--- What is expected ---
Take the line that contains "Job: For every instance of the white" as the first line and the final line of the records as the last; return exactly those lines and the lines between.

[Records from a collection]
▽
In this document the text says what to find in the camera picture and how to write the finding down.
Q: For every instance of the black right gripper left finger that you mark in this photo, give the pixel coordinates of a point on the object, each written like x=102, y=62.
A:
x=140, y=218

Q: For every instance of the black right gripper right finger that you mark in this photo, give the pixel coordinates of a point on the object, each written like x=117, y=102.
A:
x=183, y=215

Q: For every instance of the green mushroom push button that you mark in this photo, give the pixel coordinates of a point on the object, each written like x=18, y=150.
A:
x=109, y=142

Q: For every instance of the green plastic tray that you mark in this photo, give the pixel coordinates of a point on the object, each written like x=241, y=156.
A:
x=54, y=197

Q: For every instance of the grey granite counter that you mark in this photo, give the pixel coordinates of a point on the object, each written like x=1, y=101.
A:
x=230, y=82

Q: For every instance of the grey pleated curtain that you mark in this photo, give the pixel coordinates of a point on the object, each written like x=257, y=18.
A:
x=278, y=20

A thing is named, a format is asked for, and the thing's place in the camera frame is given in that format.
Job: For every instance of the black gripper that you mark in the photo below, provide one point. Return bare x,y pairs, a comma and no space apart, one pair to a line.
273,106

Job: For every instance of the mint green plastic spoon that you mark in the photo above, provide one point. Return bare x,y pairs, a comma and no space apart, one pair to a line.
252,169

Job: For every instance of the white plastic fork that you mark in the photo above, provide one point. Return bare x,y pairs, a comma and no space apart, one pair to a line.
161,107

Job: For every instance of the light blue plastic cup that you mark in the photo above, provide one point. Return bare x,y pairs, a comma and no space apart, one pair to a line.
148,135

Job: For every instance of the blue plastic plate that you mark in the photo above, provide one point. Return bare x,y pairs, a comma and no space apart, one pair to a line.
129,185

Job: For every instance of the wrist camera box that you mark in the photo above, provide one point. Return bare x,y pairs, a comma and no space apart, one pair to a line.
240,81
△
--- Answer to the problem ---
Job: For every instance of the white plastic fork that you mark in the photo above, provide one point. Return bare x,y pairs, a comma and no space apart, one pair to a line.
161,107

Job: For every instance of the light blue plastic cup that you mark in the photo above, provide one point. Return bare x,y pairs, a comma and no space apart, one pair to a line.
148,135

Job: For every instance of the blue plastic plate that you mark in the photo above, provide one point. Return bare x,y pairs, a comma and no space apart, one pair to a line.
129,185

Job: For every instance of the wrist camera box that you mark in the photo above, provide one point. Return bare x,y pairs, a comma and no space apart, one pair to a line.
240,81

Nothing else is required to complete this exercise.